WHAT THE TASK REQUIRES. Repeat the entries. Each one must match exactly.

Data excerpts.

-*-

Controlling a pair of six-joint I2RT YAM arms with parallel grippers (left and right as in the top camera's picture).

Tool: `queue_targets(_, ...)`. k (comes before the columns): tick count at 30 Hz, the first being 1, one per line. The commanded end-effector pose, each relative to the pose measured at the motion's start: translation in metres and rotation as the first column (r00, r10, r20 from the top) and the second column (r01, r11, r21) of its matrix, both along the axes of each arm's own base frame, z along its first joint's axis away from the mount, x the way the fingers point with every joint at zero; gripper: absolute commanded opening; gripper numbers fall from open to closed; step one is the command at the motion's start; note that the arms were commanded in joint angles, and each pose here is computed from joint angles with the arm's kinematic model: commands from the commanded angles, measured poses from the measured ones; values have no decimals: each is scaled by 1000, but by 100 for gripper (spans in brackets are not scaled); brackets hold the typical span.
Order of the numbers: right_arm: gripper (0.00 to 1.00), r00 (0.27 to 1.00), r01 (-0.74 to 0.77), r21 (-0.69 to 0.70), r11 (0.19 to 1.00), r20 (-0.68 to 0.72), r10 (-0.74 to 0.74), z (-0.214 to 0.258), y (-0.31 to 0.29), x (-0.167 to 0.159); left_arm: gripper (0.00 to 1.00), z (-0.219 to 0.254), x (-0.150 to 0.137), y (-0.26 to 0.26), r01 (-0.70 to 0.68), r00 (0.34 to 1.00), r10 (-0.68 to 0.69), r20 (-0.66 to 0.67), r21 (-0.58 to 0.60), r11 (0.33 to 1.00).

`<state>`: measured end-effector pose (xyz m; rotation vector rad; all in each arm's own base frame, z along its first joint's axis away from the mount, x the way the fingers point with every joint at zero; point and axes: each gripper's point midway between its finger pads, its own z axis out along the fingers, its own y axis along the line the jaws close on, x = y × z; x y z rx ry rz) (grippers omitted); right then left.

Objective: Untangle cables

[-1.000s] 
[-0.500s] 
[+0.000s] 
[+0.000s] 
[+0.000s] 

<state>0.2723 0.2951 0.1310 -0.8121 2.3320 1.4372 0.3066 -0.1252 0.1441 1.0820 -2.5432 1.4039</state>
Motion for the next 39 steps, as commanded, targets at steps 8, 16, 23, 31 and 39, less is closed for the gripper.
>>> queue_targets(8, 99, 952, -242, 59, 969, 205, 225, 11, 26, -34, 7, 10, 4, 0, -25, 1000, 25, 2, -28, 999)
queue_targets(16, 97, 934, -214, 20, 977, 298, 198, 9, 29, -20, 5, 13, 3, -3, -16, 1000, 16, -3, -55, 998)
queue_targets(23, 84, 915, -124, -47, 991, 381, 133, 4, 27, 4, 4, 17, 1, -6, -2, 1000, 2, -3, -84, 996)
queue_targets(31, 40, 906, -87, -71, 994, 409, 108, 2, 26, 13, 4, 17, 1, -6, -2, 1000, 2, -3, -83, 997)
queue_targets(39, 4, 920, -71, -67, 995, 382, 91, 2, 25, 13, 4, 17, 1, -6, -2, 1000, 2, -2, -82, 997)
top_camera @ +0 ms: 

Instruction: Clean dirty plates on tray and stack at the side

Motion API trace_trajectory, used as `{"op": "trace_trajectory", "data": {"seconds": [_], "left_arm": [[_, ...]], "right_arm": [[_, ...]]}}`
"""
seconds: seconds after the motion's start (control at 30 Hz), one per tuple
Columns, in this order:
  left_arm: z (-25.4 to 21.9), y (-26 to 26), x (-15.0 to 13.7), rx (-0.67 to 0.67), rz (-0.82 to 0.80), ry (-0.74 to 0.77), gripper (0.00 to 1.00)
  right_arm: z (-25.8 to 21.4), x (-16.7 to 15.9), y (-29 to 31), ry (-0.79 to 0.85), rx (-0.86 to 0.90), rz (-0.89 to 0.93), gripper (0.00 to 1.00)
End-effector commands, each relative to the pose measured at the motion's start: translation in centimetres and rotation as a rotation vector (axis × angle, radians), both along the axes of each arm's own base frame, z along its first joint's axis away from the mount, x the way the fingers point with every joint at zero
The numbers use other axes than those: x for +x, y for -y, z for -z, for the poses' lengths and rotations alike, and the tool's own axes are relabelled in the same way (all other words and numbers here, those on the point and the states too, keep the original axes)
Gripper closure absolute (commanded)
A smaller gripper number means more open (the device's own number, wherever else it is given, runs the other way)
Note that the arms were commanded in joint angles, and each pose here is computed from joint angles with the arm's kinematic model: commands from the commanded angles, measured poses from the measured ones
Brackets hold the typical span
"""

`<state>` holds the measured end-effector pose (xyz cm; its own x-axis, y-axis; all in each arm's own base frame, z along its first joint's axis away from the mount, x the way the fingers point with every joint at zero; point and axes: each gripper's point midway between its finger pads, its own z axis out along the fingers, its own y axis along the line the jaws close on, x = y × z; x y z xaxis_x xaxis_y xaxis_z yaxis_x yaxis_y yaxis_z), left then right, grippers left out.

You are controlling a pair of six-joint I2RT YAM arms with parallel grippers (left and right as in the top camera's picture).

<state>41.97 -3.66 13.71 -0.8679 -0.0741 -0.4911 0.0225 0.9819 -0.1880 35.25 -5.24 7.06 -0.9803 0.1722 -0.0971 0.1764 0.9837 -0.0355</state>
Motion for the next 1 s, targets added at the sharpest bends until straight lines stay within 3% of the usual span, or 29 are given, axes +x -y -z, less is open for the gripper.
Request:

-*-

EXERCISE SOLUTION.
Controlling a pair of six-joint I2RT YAM arms with parallel grippers (left and right as in the top camera's picture).

Tool: `queue_targets(_, ...)`. k (comes before the columns): tick count at 30 Hz, the first being 1, one per line. The commanded end-effector pose, each relative to the pose measured at the motion's start: translation in metres and rotation as the first column (r00, r10, r20 from the top) and the second column (r01, r11, r21) of its matrix, both along the axes of each arm's own base frame, z along its first joint's axis away from the mount, x the way the fingers point with every joint at zero; gripper: absolute commanded opening; gripper numbers fall from open to closed; step one is the command at the motion's start; note that the arms were commanded in joint angles, and each pose here is computed from joint angles with the arm's kinematic model: commands from the commanded angles, measured poses from the measured ones; values have no decimals: each is scaled by 1000, but by 100 for gripper (spans in brackets are not scaled); brackets hold the typical span.
Order of the numbers: right_arm: gripper (0.00 to 1.00), r00 (0.27 to 1.00), r01 (-0.74 to 0.77), r21 (-0.69 to 0.70), r11 (0.19 to 1.00), r20 (-0.68 to 0.72), r10 (-0.74 to 0.74), z (-0.214 to 0.258), y (-0.31 to 0.29), x (-0.167 to 0.159); left_arm: gripper (0.00 to 1.00), z (-0.219 to 0.254), x (-0.150 to 0.137), y (-0.26 to 0.26), r01 (-0.70 to 0.68), r00 (0.34 to 1.00), r10 (-0.68 to 0.69), r20 (-0.66 to 0.67), r21 (-0.58 to 0.60), r11 (0.33 to 1.00).

`<state>`: measured end-effector pose (xyz m; rotation vector rad; all in each arm's own base frame, z along its first joint's axis away from the mount, x the way the fingers point with every joint at zero; point and axes: each gripper's point midway between its finger pads, its own z axis out along the fingers, its own y axis along the line the jaws close on, x = y × z; x y z rx ry rz) (grippers omitted); right then left.

Objective: Untangle cables

[-1.000s] 
[-0.500s] 
[+0.000s] 
[+0.000s] 
[+0.000s] 

<state>0.2723 0.2951 0.1310 -0.8121 2.3320 1.4372 0.3066 -0.1252 0.1441 1.0820 -2.5432 1.4039</state>
Motion for the next 39 steps, as commanded, targets at steps 8, 16, 23, 31 and 39, less is closed for the gripper.
>>> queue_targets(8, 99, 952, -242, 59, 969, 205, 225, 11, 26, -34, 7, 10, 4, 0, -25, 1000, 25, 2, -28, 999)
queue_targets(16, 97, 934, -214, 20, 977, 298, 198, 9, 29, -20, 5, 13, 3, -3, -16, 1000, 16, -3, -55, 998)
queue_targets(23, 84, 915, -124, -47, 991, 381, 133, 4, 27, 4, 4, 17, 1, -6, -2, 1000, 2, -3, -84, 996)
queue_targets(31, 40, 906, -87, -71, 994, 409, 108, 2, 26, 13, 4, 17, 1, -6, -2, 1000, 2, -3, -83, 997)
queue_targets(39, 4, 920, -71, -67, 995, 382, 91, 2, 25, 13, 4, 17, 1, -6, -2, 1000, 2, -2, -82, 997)
top_camera @ +0 ms: 

Instruction: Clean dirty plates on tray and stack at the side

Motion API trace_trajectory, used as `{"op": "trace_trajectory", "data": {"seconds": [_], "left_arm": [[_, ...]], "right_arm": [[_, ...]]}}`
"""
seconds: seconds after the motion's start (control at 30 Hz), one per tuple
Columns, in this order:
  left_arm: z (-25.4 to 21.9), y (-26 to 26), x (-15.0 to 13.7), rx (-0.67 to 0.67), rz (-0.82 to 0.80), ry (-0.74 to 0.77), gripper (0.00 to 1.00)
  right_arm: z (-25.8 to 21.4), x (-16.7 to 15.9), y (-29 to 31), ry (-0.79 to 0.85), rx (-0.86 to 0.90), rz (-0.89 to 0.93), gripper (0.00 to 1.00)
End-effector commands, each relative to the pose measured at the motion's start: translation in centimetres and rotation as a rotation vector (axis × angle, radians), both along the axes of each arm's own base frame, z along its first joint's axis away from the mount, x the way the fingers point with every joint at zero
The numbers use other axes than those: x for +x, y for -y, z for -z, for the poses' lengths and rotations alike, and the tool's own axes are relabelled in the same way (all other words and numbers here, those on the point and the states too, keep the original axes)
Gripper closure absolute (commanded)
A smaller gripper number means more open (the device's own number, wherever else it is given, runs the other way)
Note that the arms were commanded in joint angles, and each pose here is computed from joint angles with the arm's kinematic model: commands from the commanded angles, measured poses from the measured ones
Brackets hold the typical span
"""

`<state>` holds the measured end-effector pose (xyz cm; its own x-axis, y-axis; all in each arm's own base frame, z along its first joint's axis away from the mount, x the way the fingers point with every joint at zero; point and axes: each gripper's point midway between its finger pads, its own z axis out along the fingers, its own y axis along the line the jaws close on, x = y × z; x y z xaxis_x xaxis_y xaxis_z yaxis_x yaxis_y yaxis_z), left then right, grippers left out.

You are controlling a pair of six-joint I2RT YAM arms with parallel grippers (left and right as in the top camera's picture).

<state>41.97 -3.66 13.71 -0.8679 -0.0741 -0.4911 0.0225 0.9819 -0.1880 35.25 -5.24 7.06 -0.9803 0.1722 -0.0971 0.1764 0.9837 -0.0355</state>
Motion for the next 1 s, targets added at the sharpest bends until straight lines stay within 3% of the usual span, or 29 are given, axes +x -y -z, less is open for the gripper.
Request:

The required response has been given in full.